テラスの外へ離された白い生き物は、一度戻って、顔だけ窓から覗かせると、赤い瞳で真理亜を見つめてから、ふっと身を翻して、その場を去っていった。

その様子に思わず笑みを浮かべた彼女に、男が向き直る。

「眠れましたか?」

問われて、昨夜のことを一気に思い出し、真理亜の頬がみるみる赤くなった。

「一応」

視線を彼から逸らしたまま頷く。

天使は「良かった」と呟き、廊下とは別の方向へ続いている扉を開けると、何か持って戻ってきた。

「どうぞ」

差し出されたのは、白いマグカップ。中に、湯気があがる透明の液体が入っている。

不安げにチラリと顔をあげると、カップを受け取る彼女に、天使が微笑む。

「紅茶です」

「え? 紅茶??」

「はい」

言われて、そっと口をつけると、確かにアールグレーに似た香りがする。

(不思議・・・)

目の前の男に翼が無かったら、海外の豪華な屋敷に旅行に来ただけのようにも感じるかもしれない。

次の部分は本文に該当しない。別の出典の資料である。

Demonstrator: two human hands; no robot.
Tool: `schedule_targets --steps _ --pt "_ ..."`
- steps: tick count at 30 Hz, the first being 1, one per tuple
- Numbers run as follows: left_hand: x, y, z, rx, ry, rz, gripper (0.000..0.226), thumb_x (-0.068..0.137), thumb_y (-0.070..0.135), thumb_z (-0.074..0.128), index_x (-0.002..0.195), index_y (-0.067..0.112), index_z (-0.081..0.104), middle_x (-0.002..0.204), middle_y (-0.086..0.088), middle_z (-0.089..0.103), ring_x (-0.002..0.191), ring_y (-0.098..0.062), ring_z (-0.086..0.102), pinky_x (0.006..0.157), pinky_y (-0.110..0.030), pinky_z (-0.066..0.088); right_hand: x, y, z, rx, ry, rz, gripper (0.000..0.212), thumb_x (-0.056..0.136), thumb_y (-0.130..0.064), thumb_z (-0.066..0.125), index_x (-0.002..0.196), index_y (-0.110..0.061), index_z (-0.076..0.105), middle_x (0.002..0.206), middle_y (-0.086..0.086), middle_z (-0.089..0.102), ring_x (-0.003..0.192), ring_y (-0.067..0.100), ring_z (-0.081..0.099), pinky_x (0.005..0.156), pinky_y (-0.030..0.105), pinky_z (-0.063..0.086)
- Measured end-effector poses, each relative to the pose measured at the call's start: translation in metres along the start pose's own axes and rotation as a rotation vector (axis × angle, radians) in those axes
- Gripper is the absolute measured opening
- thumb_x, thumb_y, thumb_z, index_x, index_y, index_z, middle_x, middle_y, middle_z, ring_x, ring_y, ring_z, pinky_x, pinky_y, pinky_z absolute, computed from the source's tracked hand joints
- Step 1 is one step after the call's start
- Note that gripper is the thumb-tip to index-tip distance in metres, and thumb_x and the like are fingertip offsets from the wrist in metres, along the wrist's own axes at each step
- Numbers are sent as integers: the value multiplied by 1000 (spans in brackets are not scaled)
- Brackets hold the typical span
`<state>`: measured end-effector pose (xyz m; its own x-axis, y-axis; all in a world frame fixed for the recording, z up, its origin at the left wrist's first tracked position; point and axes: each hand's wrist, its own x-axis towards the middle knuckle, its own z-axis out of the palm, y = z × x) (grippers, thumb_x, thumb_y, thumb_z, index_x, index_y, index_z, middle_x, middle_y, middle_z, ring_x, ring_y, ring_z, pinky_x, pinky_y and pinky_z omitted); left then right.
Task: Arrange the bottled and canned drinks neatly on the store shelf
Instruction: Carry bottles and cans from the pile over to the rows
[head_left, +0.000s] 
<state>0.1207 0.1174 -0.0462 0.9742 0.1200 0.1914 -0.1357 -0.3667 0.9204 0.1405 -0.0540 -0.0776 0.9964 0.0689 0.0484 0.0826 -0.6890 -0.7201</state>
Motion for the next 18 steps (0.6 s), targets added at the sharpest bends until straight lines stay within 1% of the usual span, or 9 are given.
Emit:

何となく眺めていた男の背中が遠ざかり、一度、廊下へ姿を消す。

無意識に安堵の息を漏らして、真理亜は改めて昨夜のことを思い出した。

「・・・」

あまりのことに、断片的にしか思い出せないが、記憶に浮かび上がる感覚や声が、どれも艶かしい。

耳まで赤くなって、カップを持ったまま俯くと、ふと、自分の服が真っ白い絹のような上下になっていることに気づいた。